* [Task brief] Determine how many lines of the listing below hold the string "plate". Reply only with the number.

----

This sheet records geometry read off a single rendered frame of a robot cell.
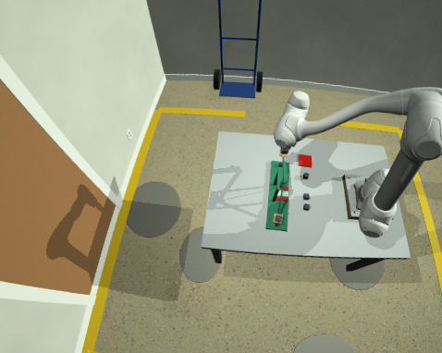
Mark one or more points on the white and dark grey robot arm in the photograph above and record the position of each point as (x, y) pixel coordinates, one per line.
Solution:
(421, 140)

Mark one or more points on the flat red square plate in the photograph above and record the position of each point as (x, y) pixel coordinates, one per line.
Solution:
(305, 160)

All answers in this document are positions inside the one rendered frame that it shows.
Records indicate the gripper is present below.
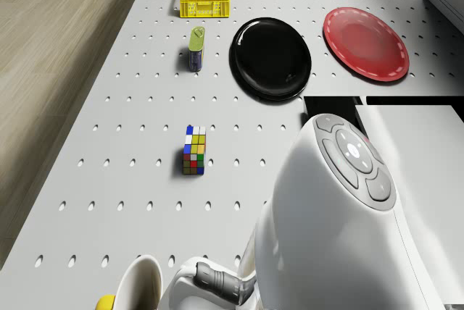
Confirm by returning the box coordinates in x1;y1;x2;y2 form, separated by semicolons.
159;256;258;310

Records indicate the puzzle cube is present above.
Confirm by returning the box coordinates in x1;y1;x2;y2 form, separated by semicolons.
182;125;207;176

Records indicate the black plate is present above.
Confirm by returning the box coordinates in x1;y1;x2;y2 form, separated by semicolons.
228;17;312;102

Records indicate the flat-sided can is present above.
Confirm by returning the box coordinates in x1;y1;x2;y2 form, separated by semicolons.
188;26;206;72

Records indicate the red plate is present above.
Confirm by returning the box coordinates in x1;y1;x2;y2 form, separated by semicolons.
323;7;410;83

----

* [Exercise solution] 3